まず、表面滅菌したシロイヌナズナCol-0の種子を、種子発芽培地の入ったプレートに置きます。2日間の低温成層後、日長21°C、湿度50%に設定した培養室に移します。生後1週間の苗木を、植物成長培地を入れた植物培養ボックスに移します。
Agrobacterium tumefaciens培養物をLB培地中で、600ナノメートルの0.9対1の光学密度に達するまで増殖させます。インスリン注射器に取り付けた針を使用して、生後1か月のシロイヌナズナ植物の一次花序茎の基部に約50マイクロリットルの細菌培養液を注入します。シリンジで一次ステムの表面の組織を引っ掻きます。
2〜4週間後、出現した毛根を切除し、アグロバクテリアの増殖を抑制するために抗生物質を添加した毛根成長培地を使用してペトリ皿で栽培します。毛根を暗所で摂氏24度で培養します。1〜2週間後、毛根成長培地でプレート上の毛根を個別化し、4〜5週間ごとに選択した毛根線を新しい培地に移します。
毛むくじゃらの根を再生培地でプレートに移してカルスの形成を誘導し、21°Cで長日日周期で培養します。芽がカルスから出てきたら、芽を切り取り、2〜3週間伸長培地に移して、成長と伸長を促進します。次に、細長いシュートを根誘導培地に移します。

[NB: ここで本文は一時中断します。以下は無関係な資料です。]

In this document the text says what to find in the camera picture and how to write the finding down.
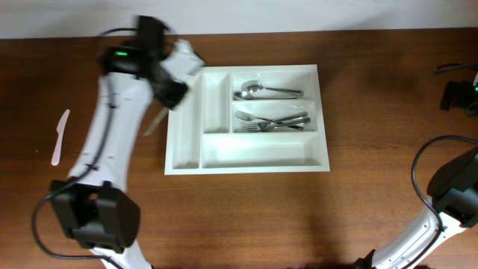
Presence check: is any steel table knife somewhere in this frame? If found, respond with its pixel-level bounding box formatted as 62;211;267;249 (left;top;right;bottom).
143;108;170;137

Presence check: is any steel tablespoon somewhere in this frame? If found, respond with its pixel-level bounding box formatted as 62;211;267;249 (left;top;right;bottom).
233;92;297;101
241;80;304;96

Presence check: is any steel fork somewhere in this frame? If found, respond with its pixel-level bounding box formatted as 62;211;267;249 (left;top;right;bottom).
234;110;304;132
246;117;311;132
263;111;308;122

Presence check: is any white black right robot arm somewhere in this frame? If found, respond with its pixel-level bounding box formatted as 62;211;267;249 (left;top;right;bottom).
353;135;477;268

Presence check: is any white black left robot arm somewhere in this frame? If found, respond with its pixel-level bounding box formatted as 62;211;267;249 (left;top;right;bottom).
31;16;204;268

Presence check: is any white plastic cutlery tray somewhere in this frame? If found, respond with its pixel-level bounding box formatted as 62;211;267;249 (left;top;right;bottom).
164;64;330;175

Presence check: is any white plastic knife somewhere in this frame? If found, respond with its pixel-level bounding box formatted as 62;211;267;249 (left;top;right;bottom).
51;109;70;166

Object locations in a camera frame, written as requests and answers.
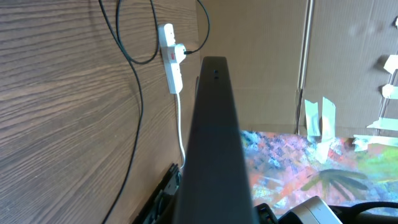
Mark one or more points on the blue Galaxy smartphone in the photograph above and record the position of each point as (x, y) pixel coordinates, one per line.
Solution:
(215, 185)

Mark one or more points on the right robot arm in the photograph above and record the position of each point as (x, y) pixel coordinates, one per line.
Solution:
(357, 214)

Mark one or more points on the white USB charger plug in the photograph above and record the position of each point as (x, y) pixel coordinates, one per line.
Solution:
(176, 53)

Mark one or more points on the white power strip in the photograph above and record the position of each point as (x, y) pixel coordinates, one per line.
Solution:
(172, 70)

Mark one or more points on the colourful painted floor mat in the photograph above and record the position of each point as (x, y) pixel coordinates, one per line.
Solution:
(284, 170)

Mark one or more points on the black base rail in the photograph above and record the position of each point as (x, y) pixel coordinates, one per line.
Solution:
(159, 209)

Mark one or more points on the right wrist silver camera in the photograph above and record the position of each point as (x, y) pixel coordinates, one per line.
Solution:
(311, 211)

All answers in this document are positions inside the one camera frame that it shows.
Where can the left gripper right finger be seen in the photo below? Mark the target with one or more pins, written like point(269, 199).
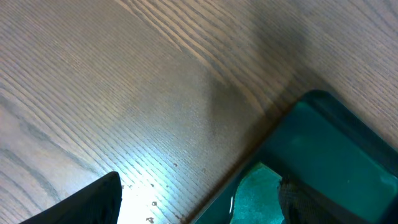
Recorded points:
point(302, 204)

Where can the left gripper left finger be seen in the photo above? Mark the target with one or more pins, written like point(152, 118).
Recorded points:
point(97, 203)

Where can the green scrub sponge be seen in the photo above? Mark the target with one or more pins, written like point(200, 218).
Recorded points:
point(256, 199)

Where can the black rectangular tray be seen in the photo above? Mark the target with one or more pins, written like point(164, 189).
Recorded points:
point(323, 144)

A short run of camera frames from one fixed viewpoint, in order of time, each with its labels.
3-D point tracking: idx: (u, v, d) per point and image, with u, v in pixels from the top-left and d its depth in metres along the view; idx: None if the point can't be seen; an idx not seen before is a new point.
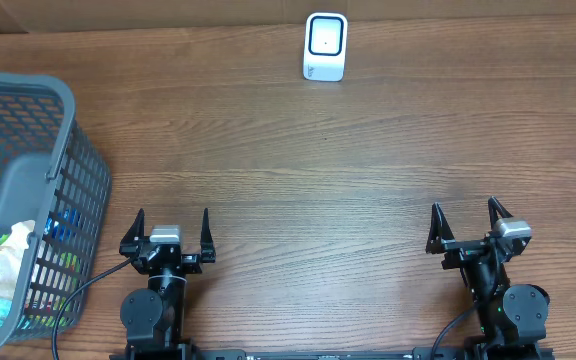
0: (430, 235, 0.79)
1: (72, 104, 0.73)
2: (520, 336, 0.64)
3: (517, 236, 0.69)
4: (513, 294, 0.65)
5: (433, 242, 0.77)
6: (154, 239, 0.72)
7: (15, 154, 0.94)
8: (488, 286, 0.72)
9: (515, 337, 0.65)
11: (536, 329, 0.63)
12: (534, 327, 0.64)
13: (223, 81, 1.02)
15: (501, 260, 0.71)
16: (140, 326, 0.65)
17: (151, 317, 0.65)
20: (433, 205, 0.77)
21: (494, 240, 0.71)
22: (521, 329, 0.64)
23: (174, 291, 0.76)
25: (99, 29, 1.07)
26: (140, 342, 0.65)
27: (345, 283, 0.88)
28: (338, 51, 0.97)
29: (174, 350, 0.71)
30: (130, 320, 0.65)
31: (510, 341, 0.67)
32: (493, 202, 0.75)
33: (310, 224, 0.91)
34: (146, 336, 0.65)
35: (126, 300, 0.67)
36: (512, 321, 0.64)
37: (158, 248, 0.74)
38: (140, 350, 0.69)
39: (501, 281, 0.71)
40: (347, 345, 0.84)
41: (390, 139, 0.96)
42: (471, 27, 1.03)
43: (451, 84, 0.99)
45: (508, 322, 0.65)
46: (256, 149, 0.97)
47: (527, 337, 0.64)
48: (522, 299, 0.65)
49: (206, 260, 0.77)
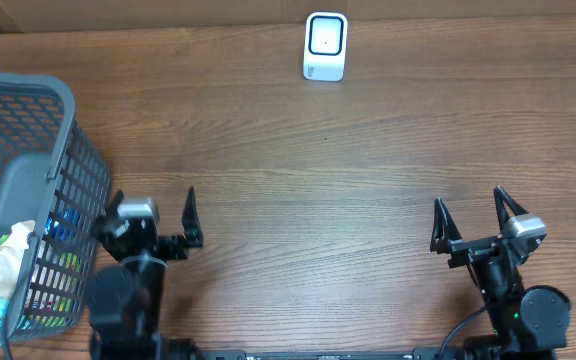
0: (435, 233, 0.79)
1: (72, 105, 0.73)
2: (539, 345, 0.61)
3: (532, 235, 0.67)
4: (531, 299, 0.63)
5: (440, 241, 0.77)
6: (123, 210, 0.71)
7: (15, 154, 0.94)
8: (500, 287, 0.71)
9: (533, 344, 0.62)
11: (556, 336, 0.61)
12: (554, 334, 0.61)
13: (223, 81, 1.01)
15: (515, 262, 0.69)
16: (104, 306, 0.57)
17: (121, 297, 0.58)
20: (437, 200, 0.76)
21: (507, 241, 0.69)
22: (539, 337, 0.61)
23: (150, 272, 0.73)
25: (99, 29, 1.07)
26: (107, 326, 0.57)
27: (345, 283, 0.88)
28: (338, 51, 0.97)
29: (148, 341, 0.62)
30: (95, 299, 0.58)
31: (526, 349, 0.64)
32: (501, 193, 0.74)
33: (310, 224, 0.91)
34: (113, 319, 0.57)
35: (91, 279, 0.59)
36: (531, 330, 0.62)
37: (127, 222, 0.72)
38: (111, 341, 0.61)
39: (515, 281, 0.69)
40: (347, 345, 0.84)
41: (390, 139, 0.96)
42: (471, 26, 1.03)
43: (451, 84, 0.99)
45: (525, 328, 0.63)
46: (256, 149, 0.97)
47: (546, 345, 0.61)
48: (540, 303, 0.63)
49: (189, 245, 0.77)
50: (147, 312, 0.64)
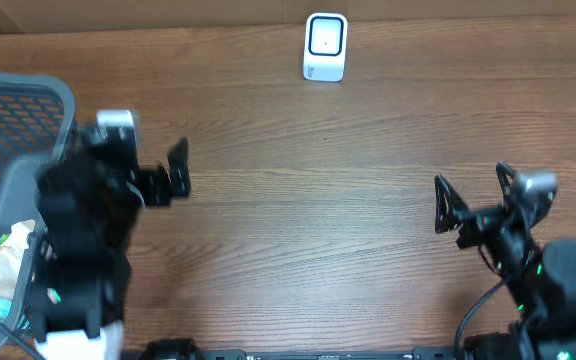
0: (438, 212, 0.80)
1: (72, 106, 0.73)
2: (568, 297, 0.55)
3: (541, 188, 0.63)
4: (557, 248, 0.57)
5: (444, 217, 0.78)
6: (102, 120, 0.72)
7: (15, 154, 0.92)
8: (517, 249, 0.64)
9: (562, 299, 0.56)
11: None
12: None
13: (223, 82, 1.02)
15: (529, 218, 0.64)
16: (58, 185, 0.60)
17: (76, 178, 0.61)
20: (436, 177, 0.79)
21: (517, 195, 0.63)
22: (568, 289, 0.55)
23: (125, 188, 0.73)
25: (99, 29, 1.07)
26: (57, 210, 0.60)
27: (345, 283, 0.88)
28: (338, 51, 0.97)
29: (104, 252, 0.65)
30: (48, 180, 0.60)
31: (554, 310, 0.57)
32: (501, 167, 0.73)
33: (310, 224, 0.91)
34: (64, 199, 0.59)
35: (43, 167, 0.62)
36: (557, 279, 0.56)
37: (104, 134, 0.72)
38: (65, 244, 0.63)
39: (531, 245, 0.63)
40: (347, 345, 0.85)
41: (390, 139, 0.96)
42: (471, 27, 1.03)
43: (451, 84, 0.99)
45: (551, 281, 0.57)
46: (256, 149, 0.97)
47: (575, 297, 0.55)
48: (569, 253, 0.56)
49: (171, 183, 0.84)
50: (110, 223, 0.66)
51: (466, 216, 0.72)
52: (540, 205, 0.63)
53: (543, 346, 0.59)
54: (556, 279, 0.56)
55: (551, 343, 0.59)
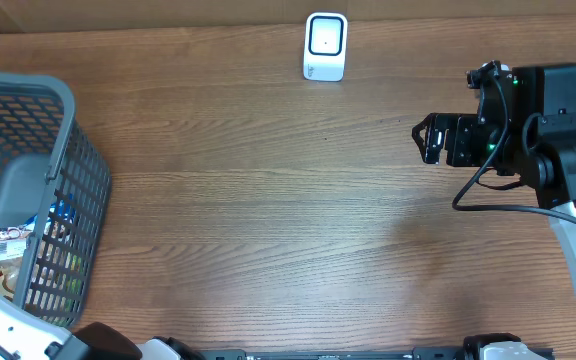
0: (419, 140, 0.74)
1: (72, 106, 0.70)
2: (564, 121, 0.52)
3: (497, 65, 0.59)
4: (561, 76, 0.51)
5: (436, 147, 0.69)
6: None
7: (15, 154, 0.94)
8: (495, 128, 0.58)
9: (565, 124, 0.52)
11: (574, 91, 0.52)
12: (569, 82, 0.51)
13: (223, 81, 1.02)
15: (484, 95, 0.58)
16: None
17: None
20: (412, 131, 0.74)
21: (476, 72, 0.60)
22: (569, 111, 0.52)
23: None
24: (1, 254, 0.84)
25: (99, 30, 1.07)
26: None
27: (345, 283, 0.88)
28: (338, 51, 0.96)
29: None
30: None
31: (559, 131, 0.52)
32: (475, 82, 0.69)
33: (310, 224, 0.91)
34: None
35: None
36: (564, 104, 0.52)
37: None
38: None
39: (494, 118, 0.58)
40: (347, 345, 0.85)
41: (390, 139, 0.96)
42: (470, 26, 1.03)
43: (450, 84, 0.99)
45: (558, 104, 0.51)
46: (256, 149, 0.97)
47: (568, 124, 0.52)
48: (563, 80, 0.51)
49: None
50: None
51: (443, 127, 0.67)
52: (504, 74, 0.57)
53: (563, 154, 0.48)
54: (533, 75, 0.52)
55: (568, 150, 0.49)
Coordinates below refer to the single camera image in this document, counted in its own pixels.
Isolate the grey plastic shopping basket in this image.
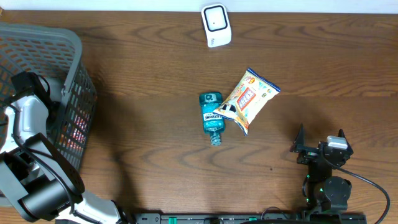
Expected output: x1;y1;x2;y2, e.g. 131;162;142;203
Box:
1;22;97;169

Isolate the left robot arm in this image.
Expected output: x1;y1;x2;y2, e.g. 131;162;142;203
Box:
1;72;136;223

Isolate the white barcode scanner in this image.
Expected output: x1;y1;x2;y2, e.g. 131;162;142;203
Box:
201;3;232;48

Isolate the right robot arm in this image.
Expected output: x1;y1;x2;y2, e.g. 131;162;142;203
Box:
290;125;353;221

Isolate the yellow snack bag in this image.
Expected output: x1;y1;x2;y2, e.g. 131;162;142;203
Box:
213;68;281;136

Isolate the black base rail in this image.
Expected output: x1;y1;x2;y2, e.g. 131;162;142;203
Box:
134;212;367;224

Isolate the teal mouthwash bottle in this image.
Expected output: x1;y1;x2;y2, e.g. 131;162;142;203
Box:
199;92;225;146

最後に、発根した植物を土壌に移し、トランスジェニック選択を行います。A.thalianaでは、試験したすべての毛根系統で14日以内に黄色カリが誘導されました。濃い緑色の斑点として見える最初のシュート原基は、再生培地に移してから3週間以内に出現しました。
4週間後、新芽は90%の線で毛根を覆い、いくつかの症例では不定根形成が見られました。しかし、1本の線は3ヶ月経っても再生しませんでした。野生型と比較して、A.thalianaの毛むくじゃらの根の再生剤は、密な根系、しわの寄った葉、および開いた時期の変化を伴う矮性表現型を示しました。